L'autre (très) bon point, c'est la variété des genres pratiqués. Si l’on pourrait regrouper ces textes sous l’appellation générique « Fantastique » ou SFFF, il y a en vérité un peu de tout dans ce recueil, toujours avec cette belle sensibilité qui transforme les sujets les plus anodins en véritables tours de force. Du drame humain aux horreurs de la guerre, de la prédation sexuelle (excellent Un Repas en Amoureux, inversant les rôles pour notre plus grand plaisir) à l'anticipation flippante, des légendes japonaises à l'éther des étoiles, il y en a pour tous les goûts et tous les formats. Et comme si cela ne suffisait pas, on a même droit à une relecture de contes bien connus en mode sulfureux, mais encore une fois avec cet apport poétique qui fait toute la différence.

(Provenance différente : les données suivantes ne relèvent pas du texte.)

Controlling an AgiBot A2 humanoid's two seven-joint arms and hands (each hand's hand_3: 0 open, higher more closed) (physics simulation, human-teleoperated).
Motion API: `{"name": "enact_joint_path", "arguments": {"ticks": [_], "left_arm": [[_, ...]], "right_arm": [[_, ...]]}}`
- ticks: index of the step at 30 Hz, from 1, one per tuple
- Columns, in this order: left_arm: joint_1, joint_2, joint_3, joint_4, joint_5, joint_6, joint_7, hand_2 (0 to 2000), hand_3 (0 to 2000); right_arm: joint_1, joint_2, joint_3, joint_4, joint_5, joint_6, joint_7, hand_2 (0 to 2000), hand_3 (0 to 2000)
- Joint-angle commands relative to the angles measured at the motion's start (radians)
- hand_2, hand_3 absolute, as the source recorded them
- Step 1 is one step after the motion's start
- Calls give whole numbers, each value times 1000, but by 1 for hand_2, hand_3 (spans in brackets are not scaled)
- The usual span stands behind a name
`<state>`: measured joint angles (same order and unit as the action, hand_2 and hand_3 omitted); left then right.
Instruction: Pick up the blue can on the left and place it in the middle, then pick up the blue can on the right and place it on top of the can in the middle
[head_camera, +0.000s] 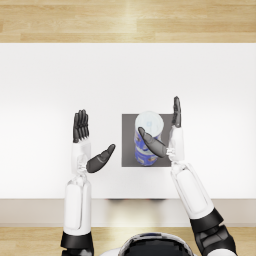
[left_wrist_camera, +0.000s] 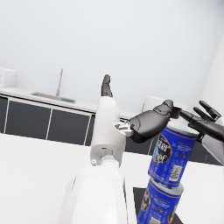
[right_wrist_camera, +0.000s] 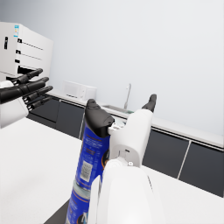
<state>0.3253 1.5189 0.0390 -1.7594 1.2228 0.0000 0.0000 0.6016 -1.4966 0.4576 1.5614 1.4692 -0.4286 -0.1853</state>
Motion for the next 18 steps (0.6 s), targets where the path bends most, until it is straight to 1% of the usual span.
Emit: {"name": "enact_joint_path", "arguments": {"ticks": [1, 2, 4, 5, 6, 11, 12, 14, 15, 16, 18], "left_arm": [[22, 3, 0, -10, 0, 0, 0, 0, 0], [5, 2, 1, -3, 0, 0, 0, 0, 0], [32, 6, -2, -10, 0, 0, 0, 0, 0], [12, 5, 0, -6, 0, 0, 0, 0, 0], [42, 7, -7, -9, 0, 0, 0, 0, 0], [98, 8, -59, -15, 0, 0, 0, 0, 0], [109, 7, -74, -12, 0, 0, 0, 0, 0], [122, 6, -91, 4, 0, 0, 0, 0, 0], [129, 5, -98, 8, 0, 0, 0, 0, 0], [129, 5, -106, 9, 0, 0, 0, 0, 0], [129, 5, -124, 24, 0, 0, 0, 0, 0]], "right_arm": [[18, -14, -42, 56, 0, -2, 0, 0, 0], [18, -16, -53, 66, 0, -1, 0, 0, 0], [21, -22, -84, 95, 0, -1, 1, 0, 0], [24, -26, -103, 113, 0, -1, 0, 0, 0], [25, -28, -122, 119, 0, -1, 0, 0, 0], [24, -37, -261, 180, 0, 1, 1, 0, 0], [25, -37, -301, 182, 0, 33, 1, 0, 0], [29, -39, -361, 178, 0, 210, 57, 0, 0], [29, -39, -384, 174, -1, 272, 94, 0, 0], [30, -38, -407, 170, -1, 317, 120, 0, 0], [22, -38, -445, 159, -1, 371, 152, 0, 0]]}}
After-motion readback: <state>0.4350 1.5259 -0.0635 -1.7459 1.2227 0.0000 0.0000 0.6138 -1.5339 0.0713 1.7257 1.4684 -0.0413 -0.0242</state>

Je ne passerai pas l’ensemble des nouvelles en revue car elles ont toutes trouvé grâce à mes yeux, chacune dans un registre bien différent, mais je dois avouer avoir eu un penchant pour celles pointant du doigt la cruauté de notre prochain, vilain miroir tendu à nous-mêmes, ou évoquant ce monde tristement individualiste dans lequel nous vivons, nous rinçant et délavant nos couleurs jour après jour, jusqu'à l'effacement total (comme dans l'éreintant Devenir Gris, d'un point de vue psychologique). J'ai également beaucoup apprécié la délicieuse note d'ironie glacée de Tranche de Vie, qui excelle dans l'évocation des goûts, des parfums et des odeurs, pour boucler la boucle gastronomique sur une note « mordante ».
Et même si je n'ai jamais spécialement apprécié les « drames de guerre », comment rester de marbre face au texte final, Frères d'A(r)mes (excellent titre, au passage), qui réussit l'exploit de nous faire ressentir tout le déchirement de ces âmes perdues, antinomiques et fusionnelles à la fois, en passant à travers le traumatisme du conflit armé. Encore une fois, c'est toute la sensibilité de l'auteure qui transparaît dans ces pages et contribue à nous immerger dans un récit marquant, très fort émotionnellement, sans tomber pour autant dans le piège du manichéisme – jamais évident lorsque l'on traite de ce genre de sujets –, du pathos à outrance ou du chantage lacrymal. C'est juste puissant et ça prend aux tripes, inutile d'en faire plus. Ainsi, j'ai refermé ce livre avec une sorte de Vague à l'âme (le troisième texte du recueil, comme par hasard – ou pas) qui en dit plus long sur son contenu que toute forme de critique, aussi argumentée soit-elle.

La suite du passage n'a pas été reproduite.